* Aim of the exercise
Lines in the listing below may contain the string "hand". Say how many do, giving only the number.

---------------

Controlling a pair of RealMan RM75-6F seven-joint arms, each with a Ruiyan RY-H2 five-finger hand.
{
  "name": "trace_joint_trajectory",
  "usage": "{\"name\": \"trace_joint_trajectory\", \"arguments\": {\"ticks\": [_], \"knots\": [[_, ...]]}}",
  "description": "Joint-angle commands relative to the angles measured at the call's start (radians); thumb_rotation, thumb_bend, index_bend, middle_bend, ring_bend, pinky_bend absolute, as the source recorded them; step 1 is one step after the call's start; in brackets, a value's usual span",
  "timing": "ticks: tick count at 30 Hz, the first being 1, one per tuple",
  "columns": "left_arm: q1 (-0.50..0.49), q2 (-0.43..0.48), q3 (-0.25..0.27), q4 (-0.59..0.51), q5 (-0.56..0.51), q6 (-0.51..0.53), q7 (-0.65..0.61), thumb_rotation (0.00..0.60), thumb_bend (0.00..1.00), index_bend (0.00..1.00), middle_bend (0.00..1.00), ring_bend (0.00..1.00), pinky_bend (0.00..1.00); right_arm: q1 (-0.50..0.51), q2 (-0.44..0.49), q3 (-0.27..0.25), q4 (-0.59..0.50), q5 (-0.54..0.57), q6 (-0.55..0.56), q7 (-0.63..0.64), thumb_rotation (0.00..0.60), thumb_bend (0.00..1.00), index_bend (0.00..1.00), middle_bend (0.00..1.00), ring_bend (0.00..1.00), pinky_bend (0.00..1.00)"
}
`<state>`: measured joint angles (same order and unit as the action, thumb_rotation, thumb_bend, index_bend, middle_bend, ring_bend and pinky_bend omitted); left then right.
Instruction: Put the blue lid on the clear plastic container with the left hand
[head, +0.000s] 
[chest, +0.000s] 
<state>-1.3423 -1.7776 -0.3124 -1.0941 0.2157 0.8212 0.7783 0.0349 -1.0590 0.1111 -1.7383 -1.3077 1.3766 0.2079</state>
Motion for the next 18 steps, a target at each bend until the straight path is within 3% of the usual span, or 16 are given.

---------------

* Expected answer
2